A seminar presented by Michel Ducceschi, Associate Professor at the University of Bologna, Italy

This event is free and open to the public, with no registration required.

Abstract

This talk presents a retrospective on NEMUS (Numerical Restoration of Historical Musical Instruments, https://nemusproject.eu/), a five-year ERC-funded project at the University of Bologna dedicated to reviving the sound of historical keyboard instruments that are currently out of playing condition. NEMUS grew out of a problem faced by museum collections: many of their most significant instruments cannot be played without compromising their material integrity, and traditional restoration, where it is possible at all, often means erasing the very evidence that makes an instrument historically valuable.
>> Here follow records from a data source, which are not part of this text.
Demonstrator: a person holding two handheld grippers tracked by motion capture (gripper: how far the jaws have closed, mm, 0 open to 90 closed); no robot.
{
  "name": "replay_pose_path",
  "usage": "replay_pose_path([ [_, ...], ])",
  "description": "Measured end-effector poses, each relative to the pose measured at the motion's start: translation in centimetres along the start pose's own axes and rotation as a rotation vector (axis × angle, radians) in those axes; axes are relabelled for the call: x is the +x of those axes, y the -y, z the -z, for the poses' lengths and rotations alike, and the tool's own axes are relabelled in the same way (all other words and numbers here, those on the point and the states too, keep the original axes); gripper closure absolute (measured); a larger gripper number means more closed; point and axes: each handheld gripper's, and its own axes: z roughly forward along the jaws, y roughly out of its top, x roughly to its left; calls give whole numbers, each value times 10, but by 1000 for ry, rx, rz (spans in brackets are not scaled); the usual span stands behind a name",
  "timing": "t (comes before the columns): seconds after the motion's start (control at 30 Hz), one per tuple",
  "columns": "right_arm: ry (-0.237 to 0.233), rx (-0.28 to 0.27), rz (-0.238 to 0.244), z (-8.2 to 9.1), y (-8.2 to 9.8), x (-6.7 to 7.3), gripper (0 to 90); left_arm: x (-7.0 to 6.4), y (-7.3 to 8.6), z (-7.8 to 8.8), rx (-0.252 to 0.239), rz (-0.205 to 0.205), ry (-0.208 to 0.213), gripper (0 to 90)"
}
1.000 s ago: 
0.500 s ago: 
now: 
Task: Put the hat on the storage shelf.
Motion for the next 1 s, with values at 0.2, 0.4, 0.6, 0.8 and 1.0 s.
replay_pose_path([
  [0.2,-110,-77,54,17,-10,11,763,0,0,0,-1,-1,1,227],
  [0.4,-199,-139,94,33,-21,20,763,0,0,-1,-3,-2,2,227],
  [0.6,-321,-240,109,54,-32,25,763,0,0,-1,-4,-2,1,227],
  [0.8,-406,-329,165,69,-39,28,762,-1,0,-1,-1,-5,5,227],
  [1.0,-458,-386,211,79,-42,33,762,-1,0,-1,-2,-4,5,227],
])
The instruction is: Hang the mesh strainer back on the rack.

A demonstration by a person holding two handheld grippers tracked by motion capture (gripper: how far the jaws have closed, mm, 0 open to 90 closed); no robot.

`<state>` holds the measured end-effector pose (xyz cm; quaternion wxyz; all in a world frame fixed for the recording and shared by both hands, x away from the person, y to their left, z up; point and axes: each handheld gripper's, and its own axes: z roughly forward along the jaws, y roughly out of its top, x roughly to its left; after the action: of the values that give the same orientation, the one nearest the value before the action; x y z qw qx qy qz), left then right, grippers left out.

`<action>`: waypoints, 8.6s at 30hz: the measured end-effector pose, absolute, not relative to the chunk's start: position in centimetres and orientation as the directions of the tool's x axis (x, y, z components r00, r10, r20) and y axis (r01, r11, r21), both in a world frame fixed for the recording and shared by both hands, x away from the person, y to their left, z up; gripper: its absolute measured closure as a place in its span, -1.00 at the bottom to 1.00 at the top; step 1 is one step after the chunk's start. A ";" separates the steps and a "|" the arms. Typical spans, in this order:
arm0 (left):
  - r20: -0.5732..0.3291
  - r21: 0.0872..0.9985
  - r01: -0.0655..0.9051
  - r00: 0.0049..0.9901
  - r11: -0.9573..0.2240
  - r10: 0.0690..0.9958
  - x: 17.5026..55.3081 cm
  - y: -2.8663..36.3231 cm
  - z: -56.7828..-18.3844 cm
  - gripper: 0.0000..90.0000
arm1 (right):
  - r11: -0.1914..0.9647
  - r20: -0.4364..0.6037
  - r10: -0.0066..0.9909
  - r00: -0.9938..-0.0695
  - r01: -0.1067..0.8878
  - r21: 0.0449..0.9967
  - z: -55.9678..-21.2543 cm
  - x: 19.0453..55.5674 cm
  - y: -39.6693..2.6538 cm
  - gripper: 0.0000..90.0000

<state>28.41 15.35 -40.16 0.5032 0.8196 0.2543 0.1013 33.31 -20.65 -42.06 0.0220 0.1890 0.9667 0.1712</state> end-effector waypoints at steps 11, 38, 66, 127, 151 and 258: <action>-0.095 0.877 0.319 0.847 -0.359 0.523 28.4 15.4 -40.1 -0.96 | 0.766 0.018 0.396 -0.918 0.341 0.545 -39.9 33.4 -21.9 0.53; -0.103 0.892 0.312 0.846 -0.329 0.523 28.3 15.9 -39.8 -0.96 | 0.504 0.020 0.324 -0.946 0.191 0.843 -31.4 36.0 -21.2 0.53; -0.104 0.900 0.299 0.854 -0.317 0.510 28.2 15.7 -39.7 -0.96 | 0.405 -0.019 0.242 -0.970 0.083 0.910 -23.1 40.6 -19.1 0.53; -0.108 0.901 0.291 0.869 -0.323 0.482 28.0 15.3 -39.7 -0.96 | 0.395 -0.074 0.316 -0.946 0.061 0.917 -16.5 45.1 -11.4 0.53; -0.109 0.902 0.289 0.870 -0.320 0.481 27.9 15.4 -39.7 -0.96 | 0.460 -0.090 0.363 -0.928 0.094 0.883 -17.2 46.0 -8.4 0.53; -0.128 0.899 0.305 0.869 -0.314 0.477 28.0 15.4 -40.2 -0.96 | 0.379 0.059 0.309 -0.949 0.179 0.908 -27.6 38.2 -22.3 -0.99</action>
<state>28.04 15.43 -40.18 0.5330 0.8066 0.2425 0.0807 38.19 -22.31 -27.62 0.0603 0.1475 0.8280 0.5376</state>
The project proposes numerical restoration as an alternative — a way of returning these instruments to sound and to the hands of performers without touching the originals. This has meant working closely with curators, conservators, and makers, and rethinking what a “copy" of a historical instrument can be when the digital and the physical are designed together.

The talk outlines the project's main research threads, with some attention to the synthesis machinery underneath. This includes energy-stable finite-difference time-domain schemes for stiff, geometrically nonlinear strings; modal formulations that recover real-time performance where full FDTD is out of reach; and strategies for coupling string models to soundboard and radiation components. On the interface side, these synthesis engines are paired with mechanically faithful playing surfaces — including the optically sensed digital replica of the 1547 Trasuntino harpsichord, now installed at the Tagliavini Collection in Bologna, where continuous jack-motion capture and an unaltered historical action close the loop between performer and simulation, and where haptic authenticity turns out to matter as much as the sound itself. Reflections on open-science practices and reproducible workflows in digital lutherie run through the talk.

The talk closes with a forward-looking perspective on what numerical restoration can offer the musical acoustics community and the institutions that hold these instruments, as well as the open challenges that lie ahead.

Michele Ducceschi

Michele Ducceschi is an Associate Professor in the Department of Industrial Engineering at the University of Bologna and has been the Principal Investigator of the ERC Starting Grant project NEMUS. His research spans physical modelling, sound synthesis, nonlinear vibration, musical acoustics, and room acoustics, with a strong emphasis on open and reproducible science. Prior to Bologna, he held a Leverhulme Early Career Fellowship and a Royal Society Newton Fellowship at the University of Edinburgh, Scotland.